If I use the Fastest response time, Let’s say ISP has CDN or caching for Facebook and all.
our internal DNS server forwarded the DNS request to ISP-A. So if the pc from the LAN requests DNS for Facebook, it returns the ISP’S A’s CDN IP. When the traffic reaches Peplink, Peplink sends this traffic to ISP B based on the algorithm. So the client pc experience slowness.
Correct me if I am wrong
Thanks for your support .

With fastest response a new session is duplicated and sent to all ISPs. You would expect your two fiber connections to respond quickest - unless they are saturated in which case the microwave link would respond. Whichever one responds fastest will get the continued session traffic.

But first thing to do is edit each WAN link and manually enter the available bandwidth upload and download there per link.

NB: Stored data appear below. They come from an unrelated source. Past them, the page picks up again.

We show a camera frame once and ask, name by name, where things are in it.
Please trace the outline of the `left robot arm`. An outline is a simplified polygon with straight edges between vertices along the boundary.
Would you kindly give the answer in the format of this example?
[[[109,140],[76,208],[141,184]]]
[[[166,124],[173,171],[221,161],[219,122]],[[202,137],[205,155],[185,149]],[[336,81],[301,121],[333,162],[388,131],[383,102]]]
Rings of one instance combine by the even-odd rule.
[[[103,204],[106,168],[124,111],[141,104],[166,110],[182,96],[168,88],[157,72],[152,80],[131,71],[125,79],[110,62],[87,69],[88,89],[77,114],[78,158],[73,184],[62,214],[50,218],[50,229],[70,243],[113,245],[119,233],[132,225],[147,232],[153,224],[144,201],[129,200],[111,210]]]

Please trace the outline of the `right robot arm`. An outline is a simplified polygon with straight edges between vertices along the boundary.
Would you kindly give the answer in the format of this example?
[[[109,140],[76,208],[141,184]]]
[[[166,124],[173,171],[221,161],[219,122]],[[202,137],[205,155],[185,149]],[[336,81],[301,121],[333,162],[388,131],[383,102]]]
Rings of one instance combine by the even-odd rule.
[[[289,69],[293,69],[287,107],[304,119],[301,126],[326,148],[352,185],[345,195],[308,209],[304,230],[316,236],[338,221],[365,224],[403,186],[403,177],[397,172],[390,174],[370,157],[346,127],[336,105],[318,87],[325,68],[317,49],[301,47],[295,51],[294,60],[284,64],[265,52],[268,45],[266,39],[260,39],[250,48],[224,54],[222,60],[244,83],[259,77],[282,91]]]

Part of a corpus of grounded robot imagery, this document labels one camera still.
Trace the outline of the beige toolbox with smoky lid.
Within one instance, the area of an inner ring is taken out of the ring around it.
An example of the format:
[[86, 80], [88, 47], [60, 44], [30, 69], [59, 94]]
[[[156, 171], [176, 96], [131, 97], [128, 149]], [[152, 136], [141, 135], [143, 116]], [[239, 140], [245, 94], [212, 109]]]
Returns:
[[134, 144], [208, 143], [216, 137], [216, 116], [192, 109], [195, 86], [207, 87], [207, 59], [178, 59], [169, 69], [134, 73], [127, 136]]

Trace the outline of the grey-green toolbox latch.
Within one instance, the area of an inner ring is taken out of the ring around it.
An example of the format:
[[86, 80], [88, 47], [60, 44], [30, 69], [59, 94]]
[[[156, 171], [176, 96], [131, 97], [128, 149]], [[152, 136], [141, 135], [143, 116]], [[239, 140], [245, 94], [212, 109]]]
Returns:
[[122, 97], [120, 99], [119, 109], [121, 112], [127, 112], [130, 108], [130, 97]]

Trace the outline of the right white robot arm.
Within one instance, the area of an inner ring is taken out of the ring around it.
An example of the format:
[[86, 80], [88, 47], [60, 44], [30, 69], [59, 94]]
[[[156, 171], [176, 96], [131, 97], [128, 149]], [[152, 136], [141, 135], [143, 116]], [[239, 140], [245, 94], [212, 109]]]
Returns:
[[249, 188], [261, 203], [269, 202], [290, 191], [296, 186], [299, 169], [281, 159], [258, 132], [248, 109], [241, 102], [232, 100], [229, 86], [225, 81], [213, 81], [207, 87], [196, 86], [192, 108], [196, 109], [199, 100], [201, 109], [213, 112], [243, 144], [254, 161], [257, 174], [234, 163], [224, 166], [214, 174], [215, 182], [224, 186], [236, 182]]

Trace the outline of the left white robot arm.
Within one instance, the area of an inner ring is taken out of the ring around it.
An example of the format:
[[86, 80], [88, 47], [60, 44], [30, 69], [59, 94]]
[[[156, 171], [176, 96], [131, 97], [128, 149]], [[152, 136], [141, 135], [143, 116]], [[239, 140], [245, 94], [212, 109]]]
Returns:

Then test with fastest response and overflow to see which one works best.

Hi @MartinLangmaid

Thanks for the reply. It would be great if you could also address the cdn (caching dns ) part of my question.

Here is my question
If I use the Fastest response time, Let’s say ISP has CDN or caching for Facebook and all.
our internal DNS server forwarded the DNS request to ISP-A. So if the pc from the LAN requests DNS for Facebook, it returns the ISP’S A’s CDN IP. When the traffic reaches Peplink, Peplink sends this traffic to ISP B based on the algorithm. So there is a chance the client experiences slowness?.
If yes how to solve this issue

Thanks

Might happen for the first DNS request, then your DNS server will likely cache for the TTL anyway.
Even if it doesn’t the difference in latency between your fiber and your microwave link to the same CDN will be tiny. I wouldn’t worry about it.

Hi @MartinLangmaid

Microwave belongs to the ISP B. Both ISP has different CDN to Facebook.
Actually, I want if traffic is flowing to ISP-A, let the DNS request forward to ISP-A.If it is flowing to ISP B let the DNS request forward to ISP B
Any possibility to achieve this?
Thanks

You’re going to have to help me understand why this is such a big issue for you - its never been a problem for my deployments and I’m keen to understand your challenge.

Load balancing is session based. DNS sessions, https sessions, VoiP sessions, ftp sessions, they all get load balanced independently, you can’t tie one type to another.

Only way I can think of is to use the overflow algorithm (so use WAN1 until its saturated, then WAN2 then WAN3 etc) DNS would likely follow https sessions to each new WAN as the one before become saturated.